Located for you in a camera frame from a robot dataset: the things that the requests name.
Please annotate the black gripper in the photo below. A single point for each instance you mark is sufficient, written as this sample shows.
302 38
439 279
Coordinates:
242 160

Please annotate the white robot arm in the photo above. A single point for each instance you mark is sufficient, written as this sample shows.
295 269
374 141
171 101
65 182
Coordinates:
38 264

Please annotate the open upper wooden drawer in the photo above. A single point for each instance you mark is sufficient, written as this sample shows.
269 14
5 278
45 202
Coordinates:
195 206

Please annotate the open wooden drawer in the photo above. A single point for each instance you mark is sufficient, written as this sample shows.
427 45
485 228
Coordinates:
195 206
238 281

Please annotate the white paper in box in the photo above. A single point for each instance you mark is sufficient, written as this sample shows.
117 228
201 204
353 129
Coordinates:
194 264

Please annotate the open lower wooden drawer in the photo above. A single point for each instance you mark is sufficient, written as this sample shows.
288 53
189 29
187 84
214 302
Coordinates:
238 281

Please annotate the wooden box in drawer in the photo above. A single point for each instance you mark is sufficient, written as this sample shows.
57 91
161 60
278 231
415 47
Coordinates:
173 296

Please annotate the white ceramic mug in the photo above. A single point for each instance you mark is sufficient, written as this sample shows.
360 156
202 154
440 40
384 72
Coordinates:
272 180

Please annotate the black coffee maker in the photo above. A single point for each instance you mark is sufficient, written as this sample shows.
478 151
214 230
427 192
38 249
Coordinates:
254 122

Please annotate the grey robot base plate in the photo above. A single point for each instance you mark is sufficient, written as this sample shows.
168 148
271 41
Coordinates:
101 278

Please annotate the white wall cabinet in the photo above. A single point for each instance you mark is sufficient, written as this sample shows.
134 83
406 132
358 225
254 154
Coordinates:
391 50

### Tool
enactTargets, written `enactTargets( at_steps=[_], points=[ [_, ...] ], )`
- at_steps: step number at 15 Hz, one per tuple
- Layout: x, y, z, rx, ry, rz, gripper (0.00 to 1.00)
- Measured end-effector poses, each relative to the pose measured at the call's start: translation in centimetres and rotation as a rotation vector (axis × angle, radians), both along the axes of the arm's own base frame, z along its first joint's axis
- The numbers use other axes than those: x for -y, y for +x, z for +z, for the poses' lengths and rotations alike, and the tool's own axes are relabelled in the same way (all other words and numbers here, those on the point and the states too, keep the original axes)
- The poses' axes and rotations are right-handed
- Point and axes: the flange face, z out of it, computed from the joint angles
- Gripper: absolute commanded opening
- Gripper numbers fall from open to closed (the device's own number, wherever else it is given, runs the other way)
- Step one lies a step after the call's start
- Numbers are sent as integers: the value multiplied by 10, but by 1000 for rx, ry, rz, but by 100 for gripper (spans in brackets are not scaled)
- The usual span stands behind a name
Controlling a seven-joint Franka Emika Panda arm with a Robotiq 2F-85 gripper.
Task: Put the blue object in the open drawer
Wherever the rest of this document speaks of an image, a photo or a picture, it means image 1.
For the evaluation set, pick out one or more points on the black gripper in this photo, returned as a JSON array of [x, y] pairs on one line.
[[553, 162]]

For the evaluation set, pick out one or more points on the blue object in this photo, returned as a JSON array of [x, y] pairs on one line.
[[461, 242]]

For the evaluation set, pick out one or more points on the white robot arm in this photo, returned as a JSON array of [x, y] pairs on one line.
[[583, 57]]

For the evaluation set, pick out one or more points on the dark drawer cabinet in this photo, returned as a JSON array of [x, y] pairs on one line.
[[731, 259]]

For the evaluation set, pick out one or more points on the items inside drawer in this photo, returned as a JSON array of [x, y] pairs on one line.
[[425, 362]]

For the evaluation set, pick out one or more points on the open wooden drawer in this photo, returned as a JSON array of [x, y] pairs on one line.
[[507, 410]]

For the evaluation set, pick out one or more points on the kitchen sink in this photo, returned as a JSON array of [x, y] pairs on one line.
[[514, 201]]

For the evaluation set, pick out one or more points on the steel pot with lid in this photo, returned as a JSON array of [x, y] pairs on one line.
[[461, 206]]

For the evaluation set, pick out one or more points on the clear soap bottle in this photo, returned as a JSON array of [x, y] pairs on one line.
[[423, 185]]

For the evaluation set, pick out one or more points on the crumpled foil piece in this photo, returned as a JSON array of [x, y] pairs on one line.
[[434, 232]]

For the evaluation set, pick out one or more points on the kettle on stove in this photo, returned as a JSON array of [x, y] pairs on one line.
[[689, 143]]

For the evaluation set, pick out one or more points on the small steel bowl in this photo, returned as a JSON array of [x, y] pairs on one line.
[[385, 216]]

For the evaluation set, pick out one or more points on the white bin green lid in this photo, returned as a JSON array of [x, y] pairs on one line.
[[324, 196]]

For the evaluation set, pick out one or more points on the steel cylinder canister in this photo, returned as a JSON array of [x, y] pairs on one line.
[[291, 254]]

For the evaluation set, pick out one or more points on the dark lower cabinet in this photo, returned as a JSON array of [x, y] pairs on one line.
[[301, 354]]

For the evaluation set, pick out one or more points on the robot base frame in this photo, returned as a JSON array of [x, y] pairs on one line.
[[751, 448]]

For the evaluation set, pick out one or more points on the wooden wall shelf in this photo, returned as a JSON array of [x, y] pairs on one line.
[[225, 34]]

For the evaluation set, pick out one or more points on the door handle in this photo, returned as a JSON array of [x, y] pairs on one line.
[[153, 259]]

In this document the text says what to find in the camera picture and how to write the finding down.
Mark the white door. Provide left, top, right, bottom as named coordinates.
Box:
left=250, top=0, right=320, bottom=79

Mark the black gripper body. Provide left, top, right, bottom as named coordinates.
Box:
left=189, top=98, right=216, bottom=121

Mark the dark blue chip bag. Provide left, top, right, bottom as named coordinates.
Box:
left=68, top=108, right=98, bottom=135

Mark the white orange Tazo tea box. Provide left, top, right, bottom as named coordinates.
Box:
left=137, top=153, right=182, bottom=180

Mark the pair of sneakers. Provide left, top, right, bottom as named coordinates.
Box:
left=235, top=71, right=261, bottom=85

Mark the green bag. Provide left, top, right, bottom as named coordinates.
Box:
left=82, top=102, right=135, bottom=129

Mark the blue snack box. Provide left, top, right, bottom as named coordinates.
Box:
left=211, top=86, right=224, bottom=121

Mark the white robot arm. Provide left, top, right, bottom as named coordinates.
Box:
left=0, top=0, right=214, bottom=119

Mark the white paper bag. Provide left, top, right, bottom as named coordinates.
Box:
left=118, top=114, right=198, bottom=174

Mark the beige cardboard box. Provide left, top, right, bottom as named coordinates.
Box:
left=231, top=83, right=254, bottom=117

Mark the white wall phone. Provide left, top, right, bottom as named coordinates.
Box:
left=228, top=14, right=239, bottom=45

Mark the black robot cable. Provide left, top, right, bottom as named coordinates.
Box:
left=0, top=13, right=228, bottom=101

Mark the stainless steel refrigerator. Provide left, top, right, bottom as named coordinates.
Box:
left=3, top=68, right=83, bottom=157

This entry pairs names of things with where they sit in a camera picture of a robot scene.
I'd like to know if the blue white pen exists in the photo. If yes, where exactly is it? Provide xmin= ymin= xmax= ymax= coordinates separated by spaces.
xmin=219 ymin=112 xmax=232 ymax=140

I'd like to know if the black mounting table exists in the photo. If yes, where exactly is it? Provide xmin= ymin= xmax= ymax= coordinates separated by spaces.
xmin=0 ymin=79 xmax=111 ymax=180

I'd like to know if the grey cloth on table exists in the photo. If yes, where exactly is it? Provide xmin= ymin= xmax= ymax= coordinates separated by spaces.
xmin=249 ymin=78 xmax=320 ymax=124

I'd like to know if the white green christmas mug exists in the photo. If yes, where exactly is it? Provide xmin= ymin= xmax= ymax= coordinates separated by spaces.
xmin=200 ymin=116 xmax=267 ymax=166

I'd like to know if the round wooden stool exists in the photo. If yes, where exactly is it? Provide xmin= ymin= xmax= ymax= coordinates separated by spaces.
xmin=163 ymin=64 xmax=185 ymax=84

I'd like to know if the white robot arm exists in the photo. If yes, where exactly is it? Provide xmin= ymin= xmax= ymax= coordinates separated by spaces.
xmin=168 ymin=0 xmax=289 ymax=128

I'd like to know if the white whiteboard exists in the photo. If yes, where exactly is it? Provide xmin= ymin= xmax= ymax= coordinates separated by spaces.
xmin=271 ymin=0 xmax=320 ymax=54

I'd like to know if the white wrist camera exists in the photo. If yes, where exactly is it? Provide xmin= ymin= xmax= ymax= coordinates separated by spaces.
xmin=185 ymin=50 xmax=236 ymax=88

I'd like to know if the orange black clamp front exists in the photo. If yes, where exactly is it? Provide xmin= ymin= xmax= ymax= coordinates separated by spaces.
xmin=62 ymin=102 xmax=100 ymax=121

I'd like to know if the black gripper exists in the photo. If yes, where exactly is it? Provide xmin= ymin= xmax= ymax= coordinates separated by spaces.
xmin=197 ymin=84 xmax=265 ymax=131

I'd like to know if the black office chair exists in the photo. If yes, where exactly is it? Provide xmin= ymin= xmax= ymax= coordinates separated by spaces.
---
■ Exercise instructions:
All that belongs in the answer is the run of lines above from the line containing "- The poses'" through the line containing "Wherever the rest", exactly as written.

■ Task solution:
- The poses' axes and rotations are right-handed
- Point and axes: the flange face, z out of it, computed from the joint angles
- Gripper: absolute commanded opening
- Gripper numbers fall from open to closed (the device's own number, wherever else it is given, runs the other way)
- Step one lies a step after the call's start
- Numbers are sent as integers: the value multiplied by 10, but by 1000 for rx, ry, rz, but by 100 for gripper (spans in brackets are not scaled)
- The usual span stands behind a name
Controlling a seven-joint Franka Emika Panda arm with a Robotiq 2F-85 gripper.
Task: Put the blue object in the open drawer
Wherever the rest of this document speaks of an image, a photo or a picture, it means image 1.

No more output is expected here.